John Barrymore, known as “Jack,” had seen the show The Wild Rose at least a dozen times since its opening, so entranced had he become with Evelyn Nesbit on the stage. The two actually met at a lavish party given by Stanford White who had invited Barrymore, the brother of a friend, the renowned stage actress, Ethel Barrymore. In 1902, a romance blossomed between Nesbit and the young Barrymore. It was a unique relationship for Nesbit in that the twenty-one year old Barrymore was a contemporary, a man close to her own age. He was a witty, fun-loving companion and Nesbit became smitten with him. After an evening out, the couple often returned to Barrymore’s apartment remaining there together well into the early morning hours. Avoiding the family path of entering the acting world, Barrymore was casually pursuing a career as illustrator and cartoonist. Although he showed some promise in his chosen field, his salary was small and Nesbit's mother considered him an unsuitable match for her seventeen-year old daughter. Both Mrs. Nesbit and White were greatly displeased when they found out about the relationship.
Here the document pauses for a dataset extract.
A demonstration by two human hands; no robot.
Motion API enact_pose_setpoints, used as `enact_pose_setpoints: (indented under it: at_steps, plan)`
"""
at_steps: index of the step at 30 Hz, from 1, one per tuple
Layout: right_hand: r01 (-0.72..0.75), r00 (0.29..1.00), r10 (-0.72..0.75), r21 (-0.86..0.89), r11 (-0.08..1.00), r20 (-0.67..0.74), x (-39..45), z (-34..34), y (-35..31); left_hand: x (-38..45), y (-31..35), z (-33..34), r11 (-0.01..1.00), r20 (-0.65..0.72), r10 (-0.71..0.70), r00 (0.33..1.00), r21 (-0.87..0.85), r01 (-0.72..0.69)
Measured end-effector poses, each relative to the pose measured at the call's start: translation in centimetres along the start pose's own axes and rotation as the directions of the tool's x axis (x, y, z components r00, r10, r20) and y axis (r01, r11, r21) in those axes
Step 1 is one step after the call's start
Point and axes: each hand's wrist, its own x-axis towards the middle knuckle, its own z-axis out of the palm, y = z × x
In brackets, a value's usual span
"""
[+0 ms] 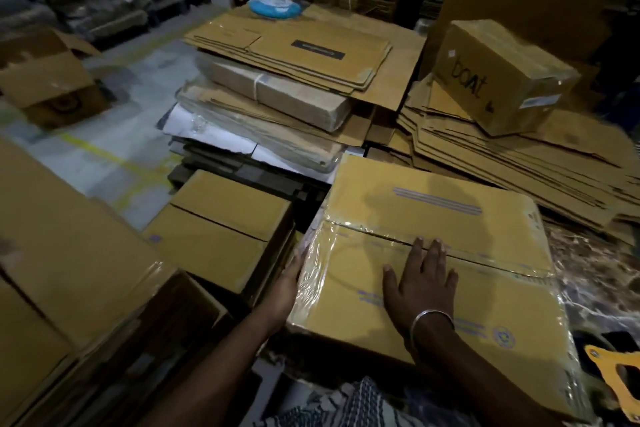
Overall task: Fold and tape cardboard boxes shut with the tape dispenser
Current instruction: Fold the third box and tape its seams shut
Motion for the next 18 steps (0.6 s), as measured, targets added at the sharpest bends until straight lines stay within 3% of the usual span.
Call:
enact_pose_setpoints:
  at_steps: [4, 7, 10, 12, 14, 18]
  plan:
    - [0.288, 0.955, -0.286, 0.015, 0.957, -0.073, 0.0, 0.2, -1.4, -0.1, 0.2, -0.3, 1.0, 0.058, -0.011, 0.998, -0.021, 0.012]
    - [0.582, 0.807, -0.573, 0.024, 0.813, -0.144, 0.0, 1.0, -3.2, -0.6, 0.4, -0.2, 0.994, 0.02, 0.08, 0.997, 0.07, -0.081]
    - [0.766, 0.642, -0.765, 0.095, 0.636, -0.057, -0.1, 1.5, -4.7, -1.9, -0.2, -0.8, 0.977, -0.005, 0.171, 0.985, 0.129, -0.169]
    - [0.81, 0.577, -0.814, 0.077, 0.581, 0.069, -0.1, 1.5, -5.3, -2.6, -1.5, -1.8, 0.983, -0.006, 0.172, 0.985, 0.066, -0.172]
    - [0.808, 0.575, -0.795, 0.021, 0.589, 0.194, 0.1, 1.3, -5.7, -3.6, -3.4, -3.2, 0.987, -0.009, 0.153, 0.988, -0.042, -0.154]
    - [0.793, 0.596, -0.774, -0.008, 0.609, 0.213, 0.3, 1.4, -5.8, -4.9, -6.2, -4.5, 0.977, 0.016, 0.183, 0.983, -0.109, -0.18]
White engineered a plan to separate the couple by arranging for Nesbit's enrollment in a boarding school located in New Jersey and administered by the mother of noted film director, Cecil B. DeMille. In the presence of both Mrs. Nesbit and White, Barrymore had asked Nesbit to become his wife, but she turned down his marriage proposal.

Harry Kendall Thaw

File:Z-ARCH-16.jpg
Harry Kendall Thaw, husband of Evelyn Nesbit

Aside from her relationship with John Barrymore, Evelyn Nesbit was involved with other men who vied for her attention. Among those were polo player, James Montgomery Waterbury and the young magazine publisher Robert J. Collier. Through all, Stanford White still maintained a potent presence in her life, maintaining his position as generous benefactor. The association, however, which would come to dominate Nesbit's life, came in the person of Harry Kendall Thaw, the son of a Pittsburgh coal and railroad baron. With a history of pronounced mental instability since childhood, Thaw heir to a forty million dollar fortune, led a reckless, self-indulgent life. Thaw had been in the audience of The Wild Rose, attending some forty performances for the better part of a year. Through an intermediary, he ultimately arranged a meeting with Nesbit, introducing himself as “Mr. Munroe.” Thaw maintained this subterfuge, with the help of confederates, while showering her with gifts and money before he felt the time was right to reveal his true identity. The day came when he confronted Nesbit and announced with self-important brio: “I am not Munroe…I am Henry Kendall Thaw, of Pittsburgh!”

Fateful revelations in Europe

Nesbit underwent an emergency appendectomy, at which time the solicitous side of Thaw came into play. He promoted a European trip, convincing Nesbit and her mother that such a pleasure excursion would hasten Nesbit's recovery from surgery. The trip proved to be anything but recuperative. Thaw’s usual hectic mode of travel escalated into a non-stop itinerary, calculated to weaken Nesbit's emotional resilience, compound her physical frailty, and unnerve and exhaust Mrs. Nesbit. As tensions mounted, mother and daughter began to bicker and quarrel, leading to Mrs. Nesbit’s insistence on returning to America. Having effectively alienated her from her mother, Thaw then took Nesbit to Paris, leaving Mrs. Nesbit in London.

The confession

In Paris, Thaw continued to press Nesbit to become his wife; she again refused. Aware of Thaw’s obsession with female chastity, she could not in good conscience accept his marriage proposal without revealing to him the truth of her relationship with Stanford White. What transpired next was a marathon session of inquisition, during which time Thaw managed to extract every detail of that night —how— when plied with champagne— Nesbit lay intoxicated, unconscious— and White “had his way with her.” Throughout the grueling question, and answer ordeal, Nesbit was tearful and hysterical; Thaw by turns was agitated, weeping, and gratified by her responses. He further drove the wedge between mother and daughter, condemning Mrs. Nesbit as an unfit parent. Nesbit blamed the outcome of events due to her own willful defiance of her mother’s cautionary advice and defended her mother as naïve and unwitting.

The castle

Thaw and Nesbit continued their travel through Europe. Thaw, as guide, chose a bizarre agenda, a tour of sites devoted to the cult of virgin martyrdom. In Domrémy, France, the birthplace of Joan of Arc, Thaw left a telling inscription in the visitor’s book: “she would not have been a virgin if Stanford White had been around.”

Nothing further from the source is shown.